* _WORK INSTRUCTION_:
When you reach the line containing "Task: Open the", begin reproducing the lines exactly and continue through the end of the listing, leaving out the pictures.

* _DATASET SECTION_:

§

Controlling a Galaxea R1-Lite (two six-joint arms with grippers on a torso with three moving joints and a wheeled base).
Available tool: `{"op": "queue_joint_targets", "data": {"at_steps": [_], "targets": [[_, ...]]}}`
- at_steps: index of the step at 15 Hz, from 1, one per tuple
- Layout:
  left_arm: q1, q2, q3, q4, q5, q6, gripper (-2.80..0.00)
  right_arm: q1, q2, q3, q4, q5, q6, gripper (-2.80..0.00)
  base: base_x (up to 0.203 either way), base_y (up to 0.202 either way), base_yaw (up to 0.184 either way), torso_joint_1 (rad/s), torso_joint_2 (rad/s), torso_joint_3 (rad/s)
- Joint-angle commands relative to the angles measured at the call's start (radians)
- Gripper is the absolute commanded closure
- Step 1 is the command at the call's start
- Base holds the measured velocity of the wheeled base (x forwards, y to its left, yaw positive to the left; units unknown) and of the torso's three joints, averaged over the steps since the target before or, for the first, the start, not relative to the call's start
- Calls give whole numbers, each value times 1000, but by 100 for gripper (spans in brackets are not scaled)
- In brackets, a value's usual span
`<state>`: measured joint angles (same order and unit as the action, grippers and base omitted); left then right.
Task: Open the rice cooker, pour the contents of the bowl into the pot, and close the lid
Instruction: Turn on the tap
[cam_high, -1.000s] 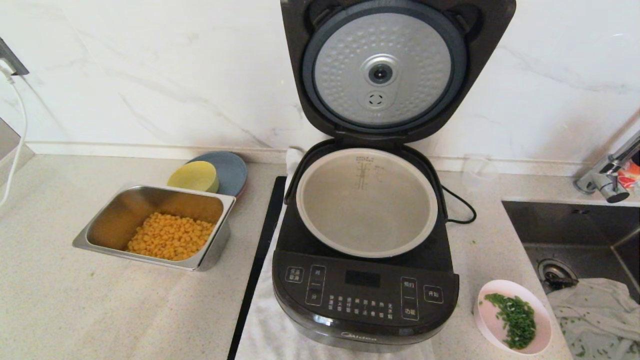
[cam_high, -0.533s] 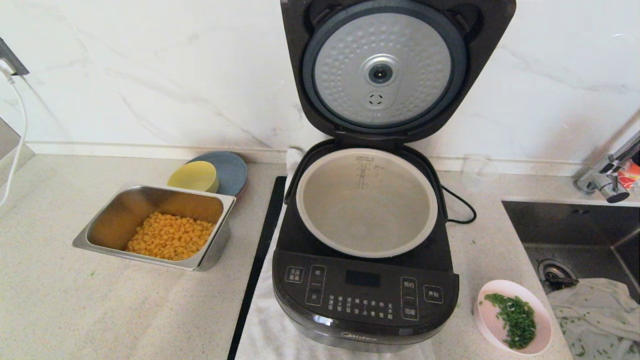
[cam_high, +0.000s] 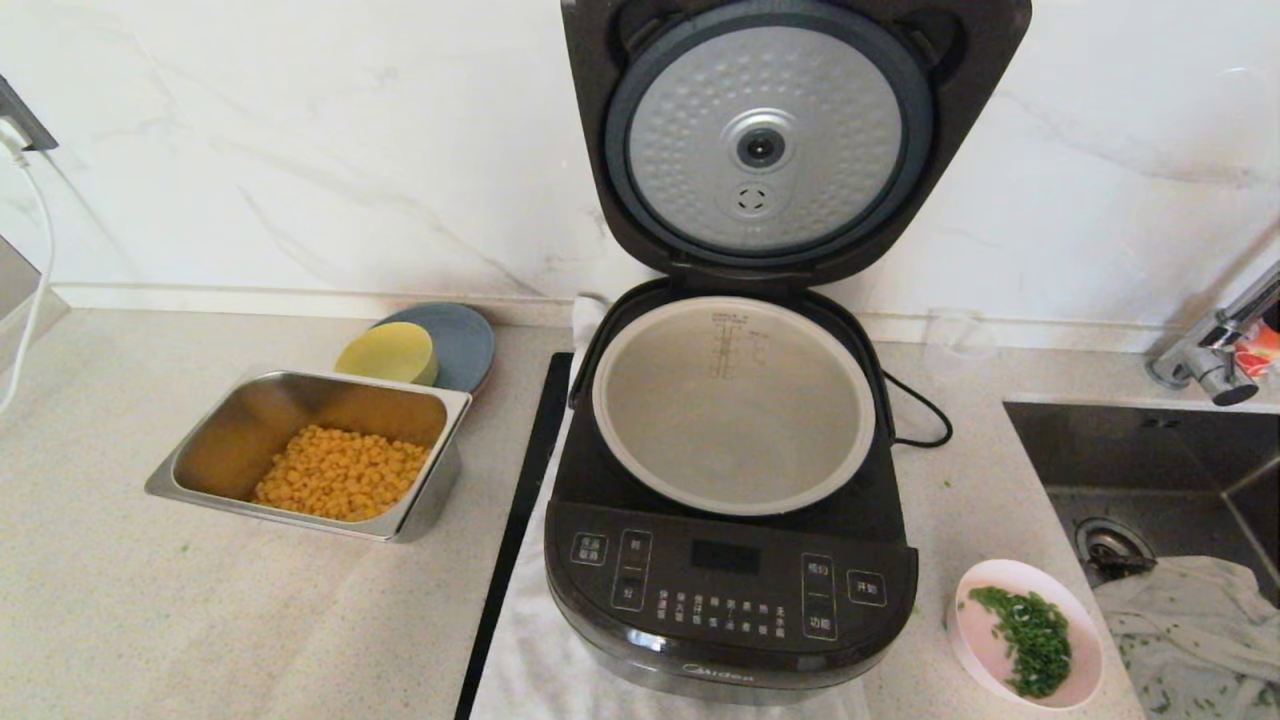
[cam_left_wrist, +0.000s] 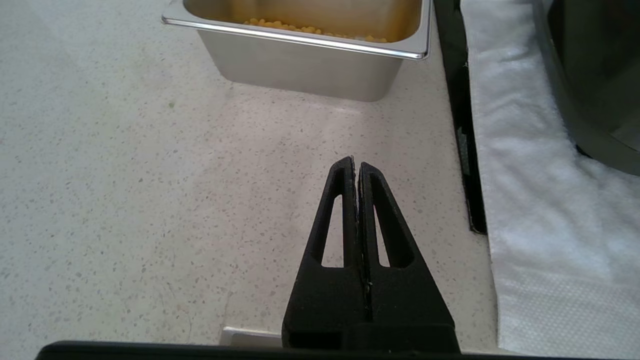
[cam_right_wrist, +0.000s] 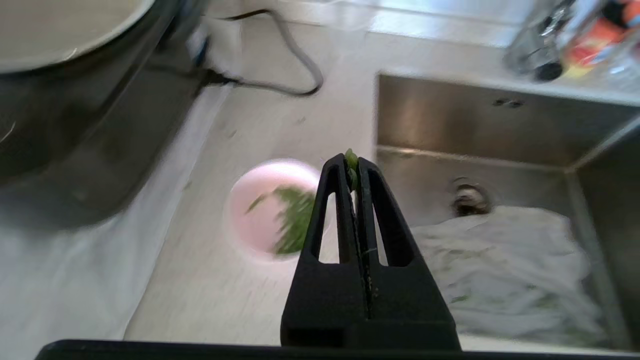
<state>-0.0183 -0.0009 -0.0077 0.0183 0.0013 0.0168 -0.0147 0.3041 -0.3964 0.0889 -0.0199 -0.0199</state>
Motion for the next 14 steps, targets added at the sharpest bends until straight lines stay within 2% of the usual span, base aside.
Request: {"op": "queue_joint_targets", "data": {"at_steps": [1,4,7,11,14], "targets": [[0,-2,0,0,0,0,0,-5,308,-111,-31,-50,-30,0,0,0,0,0,0,0],[0,-2,0,0,0,0,0,-8,617,-198,-149,-159,-79,0,0,0,0,0,0,0],[0,-2,0,0,0,0,0,-14,926,-245,-380,-299,-108,0,0,0,0,0,0,0],[0,-2,0,0,0,0,0,-51,1298,-306,-816,-485,-191,0,0,0,0,0,0,0],[0,-2,0,0,0,0,0,-110,1496,-381,-1107,-555,-291,0,0,0,0,0,0,0]]}}
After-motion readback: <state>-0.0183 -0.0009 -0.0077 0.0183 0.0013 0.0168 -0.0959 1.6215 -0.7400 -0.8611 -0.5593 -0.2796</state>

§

* _ANSWER TO THIS PROBLEM_:
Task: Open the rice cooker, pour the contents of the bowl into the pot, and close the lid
Instruction: Turn on the tap
[cam_high, -1.000s] 
[cam_high, -0.533s] 
[cam_high, +0.000s] 
[cam_left_wrist, +0.000s] 
[cam_right_wrist, +0.000s] 
<state>-0.0183 -0.0009 -0.0077 0.0183 0.0013 0.0168 -0.0147 0.3041 -0.3964 0.0889 -0.0199 -0.0199</state>
Motion for the next 14 steps, targets added at the sharpest bends until straight lines stay within 2% of the usual span, base aside.
Request: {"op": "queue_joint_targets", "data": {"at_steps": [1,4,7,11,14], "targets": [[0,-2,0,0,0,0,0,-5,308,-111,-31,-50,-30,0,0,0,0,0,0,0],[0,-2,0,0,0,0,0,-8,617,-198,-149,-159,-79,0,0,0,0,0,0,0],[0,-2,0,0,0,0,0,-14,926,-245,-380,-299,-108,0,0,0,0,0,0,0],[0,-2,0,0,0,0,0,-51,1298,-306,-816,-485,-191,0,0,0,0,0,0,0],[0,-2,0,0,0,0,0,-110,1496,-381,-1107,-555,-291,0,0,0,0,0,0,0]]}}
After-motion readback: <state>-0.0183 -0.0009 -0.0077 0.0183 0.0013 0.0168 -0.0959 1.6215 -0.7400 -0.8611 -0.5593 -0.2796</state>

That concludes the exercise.